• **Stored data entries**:
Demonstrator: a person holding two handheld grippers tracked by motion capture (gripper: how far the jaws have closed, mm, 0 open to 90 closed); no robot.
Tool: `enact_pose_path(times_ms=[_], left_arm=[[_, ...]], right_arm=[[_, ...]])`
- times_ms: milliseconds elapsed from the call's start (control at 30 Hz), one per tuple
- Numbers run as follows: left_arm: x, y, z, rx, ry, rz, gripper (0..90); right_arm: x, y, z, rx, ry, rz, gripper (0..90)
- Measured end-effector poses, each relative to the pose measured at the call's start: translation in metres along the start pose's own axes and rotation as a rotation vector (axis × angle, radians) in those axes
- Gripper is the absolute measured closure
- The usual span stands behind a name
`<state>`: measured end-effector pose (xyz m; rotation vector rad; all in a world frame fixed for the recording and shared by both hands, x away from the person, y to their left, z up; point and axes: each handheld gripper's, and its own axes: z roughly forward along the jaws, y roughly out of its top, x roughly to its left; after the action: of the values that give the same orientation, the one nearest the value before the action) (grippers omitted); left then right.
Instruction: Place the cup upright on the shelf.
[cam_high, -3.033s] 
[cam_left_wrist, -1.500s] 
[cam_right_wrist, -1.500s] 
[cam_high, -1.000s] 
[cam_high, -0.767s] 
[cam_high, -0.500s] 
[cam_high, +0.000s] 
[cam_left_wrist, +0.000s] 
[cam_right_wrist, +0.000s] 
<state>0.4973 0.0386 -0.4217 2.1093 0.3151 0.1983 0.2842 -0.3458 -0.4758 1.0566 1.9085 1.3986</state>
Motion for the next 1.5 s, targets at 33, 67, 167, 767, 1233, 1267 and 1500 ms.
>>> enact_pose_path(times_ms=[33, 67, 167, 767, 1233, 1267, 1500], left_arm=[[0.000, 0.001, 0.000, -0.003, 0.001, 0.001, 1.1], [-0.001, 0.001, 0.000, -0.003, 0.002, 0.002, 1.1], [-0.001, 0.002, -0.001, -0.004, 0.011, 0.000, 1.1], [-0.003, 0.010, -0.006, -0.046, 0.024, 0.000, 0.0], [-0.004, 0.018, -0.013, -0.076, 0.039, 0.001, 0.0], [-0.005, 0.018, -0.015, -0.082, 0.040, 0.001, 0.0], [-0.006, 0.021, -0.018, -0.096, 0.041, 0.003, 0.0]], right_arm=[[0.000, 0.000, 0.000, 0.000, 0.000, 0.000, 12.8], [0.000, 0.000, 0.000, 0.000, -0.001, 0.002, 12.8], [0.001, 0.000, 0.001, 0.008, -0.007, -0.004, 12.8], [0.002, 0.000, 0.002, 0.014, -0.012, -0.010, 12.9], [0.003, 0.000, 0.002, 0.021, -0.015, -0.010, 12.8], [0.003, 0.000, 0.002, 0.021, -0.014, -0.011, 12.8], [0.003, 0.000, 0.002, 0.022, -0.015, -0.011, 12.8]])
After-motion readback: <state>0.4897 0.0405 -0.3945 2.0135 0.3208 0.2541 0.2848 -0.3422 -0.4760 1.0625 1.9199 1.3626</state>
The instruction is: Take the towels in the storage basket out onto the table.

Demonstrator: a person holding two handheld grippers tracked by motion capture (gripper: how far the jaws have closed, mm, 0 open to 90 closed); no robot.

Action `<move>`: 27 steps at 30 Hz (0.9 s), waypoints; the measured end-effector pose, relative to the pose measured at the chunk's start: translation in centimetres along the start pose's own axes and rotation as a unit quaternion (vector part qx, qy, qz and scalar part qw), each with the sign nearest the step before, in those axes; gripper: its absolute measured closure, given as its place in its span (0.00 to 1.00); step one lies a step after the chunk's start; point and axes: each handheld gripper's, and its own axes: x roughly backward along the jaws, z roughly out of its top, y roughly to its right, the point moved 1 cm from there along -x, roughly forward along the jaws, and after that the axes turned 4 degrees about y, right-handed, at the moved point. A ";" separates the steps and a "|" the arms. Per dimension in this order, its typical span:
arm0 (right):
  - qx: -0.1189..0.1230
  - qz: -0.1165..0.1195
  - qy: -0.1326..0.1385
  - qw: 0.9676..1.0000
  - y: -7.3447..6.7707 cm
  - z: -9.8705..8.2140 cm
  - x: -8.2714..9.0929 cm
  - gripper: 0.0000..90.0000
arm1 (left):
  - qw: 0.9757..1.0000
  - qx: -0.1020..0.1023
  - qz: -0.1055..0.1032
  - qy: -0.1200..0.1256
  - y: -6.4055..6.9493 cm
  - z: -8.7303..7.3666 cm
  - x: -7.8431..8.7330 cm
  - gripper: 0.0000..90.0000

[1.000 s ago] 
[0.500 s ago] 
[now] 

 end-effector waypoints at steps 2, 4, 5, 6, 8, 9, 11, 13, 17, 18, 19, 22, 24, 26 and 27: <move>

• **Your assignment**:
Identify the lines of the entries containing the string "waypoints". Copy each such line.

• **Answer for the task**:
Action `<move>`: 27 steps at 30 Hz (0.9 s), waypoints; the measured end-effector pose, relative to the pose measured at the chunk's start: translation in centimetres along the start pose's own axes and rotation as a unit quaternion (vector part qx, qy, qz and scalar part qw), each with the sign nearest the step before, in those axes; gripper: its absolute measured closure, given as its place in its span (0.00 to 1.00); step one lies a step after the chunk's start; point and axes: each handheld gripper's, and its own axes: x roughly backward along the jaws, z roughly out of its top, y roughly to its right, the point moved 1 cm from there along -x, roughly forward along the jaws, and after that the axes turned 4 degrees about y, right-handed, at the moved point. A ";" separates the steps and a "|" the arms. Per dimension in this order, its typical span:
 end-effector waypoints at steps 2, 4, 5, 6, 8, 9, 11, 13, 17, 18, 19, 22, 24, 26 and 27: <move>

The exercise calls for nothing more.